Diyarbakır’ın Sur ilçesinde 2 Aralık 2015’te ilan edilen sokağa çıkma yasağı sürecinde yaşanan çatışmalarda yaşamını yitiren Hakan Arslan’ın kemiklerinin 7 yıl sonra ailesine bir torba içinde teslim edilmesine onbinlerce yurttaş, siyasetçi, aydın, sanatçı ve gazeteci tepki gösterdi.
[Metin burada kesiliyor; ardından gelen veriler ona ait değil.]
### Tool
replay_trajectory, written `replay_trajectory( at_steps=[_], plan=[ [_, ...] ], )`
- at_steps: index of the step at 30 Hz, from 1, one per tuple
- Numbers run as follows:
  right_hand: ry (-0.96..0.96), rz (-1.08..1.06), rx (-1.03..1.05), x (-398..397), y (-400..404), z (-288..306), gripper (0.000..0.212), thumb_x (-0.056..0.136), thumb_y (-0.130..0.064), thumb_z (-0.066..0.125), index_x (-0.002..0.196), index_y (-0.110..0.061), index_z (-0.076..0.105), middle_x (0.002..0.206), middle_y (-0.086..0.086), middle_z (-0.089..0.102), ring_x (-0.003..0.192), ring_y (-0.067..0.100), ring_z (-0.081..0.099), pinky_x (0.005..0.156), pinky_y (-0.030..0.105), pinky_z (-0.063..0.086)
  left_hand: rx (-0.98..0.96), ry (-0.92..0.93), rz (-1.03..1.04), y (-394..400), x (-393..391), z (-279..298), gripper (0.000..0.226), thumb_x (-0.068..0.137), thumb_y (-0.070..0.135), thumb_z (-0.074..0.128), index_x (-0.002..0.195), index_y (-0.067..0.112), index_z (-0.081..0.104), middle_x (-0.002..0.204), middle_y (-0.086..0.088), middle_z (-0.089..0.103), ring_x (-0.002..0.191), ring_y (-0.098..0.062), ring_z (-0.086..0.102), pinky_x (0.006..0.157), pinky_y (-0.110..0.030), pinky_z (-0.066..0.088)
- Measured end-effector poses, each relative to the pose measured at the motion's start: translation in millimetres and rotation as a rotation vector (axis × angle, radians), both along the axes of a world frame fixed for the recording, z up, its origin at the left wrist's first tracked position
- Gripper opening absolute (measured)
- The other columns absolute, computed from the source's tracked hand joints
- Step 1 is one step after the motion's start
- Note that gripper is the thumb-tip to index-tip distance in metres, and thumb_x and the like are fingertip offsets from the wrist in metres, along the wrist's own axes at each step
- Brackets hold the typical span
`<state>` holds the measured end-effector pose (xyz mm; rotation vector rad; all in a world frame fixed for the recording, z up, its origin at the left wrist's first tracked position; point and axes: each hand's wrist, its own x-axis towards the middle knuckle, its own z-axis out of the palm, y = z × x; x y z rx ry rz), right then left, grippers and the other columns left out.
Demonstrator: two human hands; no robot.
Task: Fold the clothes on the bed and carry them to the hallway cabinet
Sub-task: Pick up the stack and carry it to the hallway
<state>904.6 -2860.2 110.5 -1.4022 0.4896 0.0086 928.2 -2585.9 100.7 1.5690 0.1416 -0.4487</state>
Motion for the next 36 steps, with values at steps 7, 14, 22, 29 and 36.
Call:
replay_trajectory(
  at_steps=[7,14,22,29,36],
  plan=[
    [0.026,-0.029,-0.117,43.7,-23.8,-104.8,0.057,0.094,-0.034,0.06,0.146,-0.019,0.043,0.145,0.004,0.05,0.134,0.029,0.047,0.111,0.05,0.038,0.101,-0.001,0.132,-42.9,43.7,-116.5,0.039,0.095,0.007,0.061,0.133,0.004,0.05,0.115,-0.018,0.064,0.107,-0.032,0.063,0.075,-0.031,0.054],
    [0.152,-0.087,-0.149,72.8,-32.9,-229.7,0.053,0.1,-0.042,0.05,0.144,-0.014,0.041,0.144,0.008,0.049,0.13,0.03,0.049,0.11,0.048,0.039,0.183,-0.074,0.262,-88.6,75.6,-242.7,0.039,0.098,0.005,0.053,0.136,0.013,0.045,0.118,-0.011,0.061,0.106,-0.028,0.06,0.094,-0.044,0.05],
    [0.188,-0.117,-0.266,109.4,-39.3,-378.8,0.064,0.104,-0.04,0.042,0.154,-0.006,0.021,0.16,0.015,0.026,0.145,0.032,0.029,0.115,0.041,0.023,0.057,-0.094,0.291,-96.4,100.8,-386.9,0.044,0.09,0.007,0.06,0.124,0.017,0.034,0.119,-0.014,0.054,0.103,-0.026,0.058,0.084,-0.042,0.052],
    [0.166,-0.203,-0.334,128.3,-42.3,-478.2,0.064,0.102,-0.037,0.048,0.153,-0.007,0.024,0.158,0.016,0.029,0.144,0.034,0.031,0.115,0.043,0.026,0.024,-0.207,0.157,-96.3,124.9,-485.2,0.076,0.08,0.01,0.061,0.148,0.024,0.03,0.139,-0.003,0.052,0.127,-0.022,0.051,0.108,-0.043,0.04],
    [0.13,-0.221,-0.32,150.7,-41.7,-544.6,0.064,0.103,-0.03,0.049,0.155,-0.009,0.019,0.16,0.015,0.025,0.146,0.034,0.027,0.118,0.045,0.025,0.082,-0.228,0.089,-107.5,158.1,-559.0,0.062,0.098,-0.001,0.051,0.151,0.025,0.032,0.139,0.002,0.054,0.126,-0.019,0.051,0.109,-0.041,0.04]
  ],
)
29 Ağustos’ta Mezopotamya Haber Ajansı, Diyarbakır Adliyesi’nde elinde kutuyla çıkan bir kişinin görüntüsünü paylaştı. Görüntüdeki kişi Erzurum’un Karayazı ilçesinden gelen Ali Rıza Arslan’dı ve 7 yıl önceki Diyarbakır’ın Sur ilçesinde güvenlik güçleriyle Sivil Savunma Birlikleri (YPS) arasındaki çatışmalarda ölen 28 yaşındaki oğlu Hakan Arslan’ın kemiklerinin olduğu kutuyu taşıyordu.
Independent Türkçe yazarı ve Trakya Üniversitesi’nde akademisyen olan Yüksel Hoş ise, sosyal medya hesabından vahşet çağrısı yaparak, çatışmalarda yaşamını yitirenlerin cenazelerinin yakılmasını istedi.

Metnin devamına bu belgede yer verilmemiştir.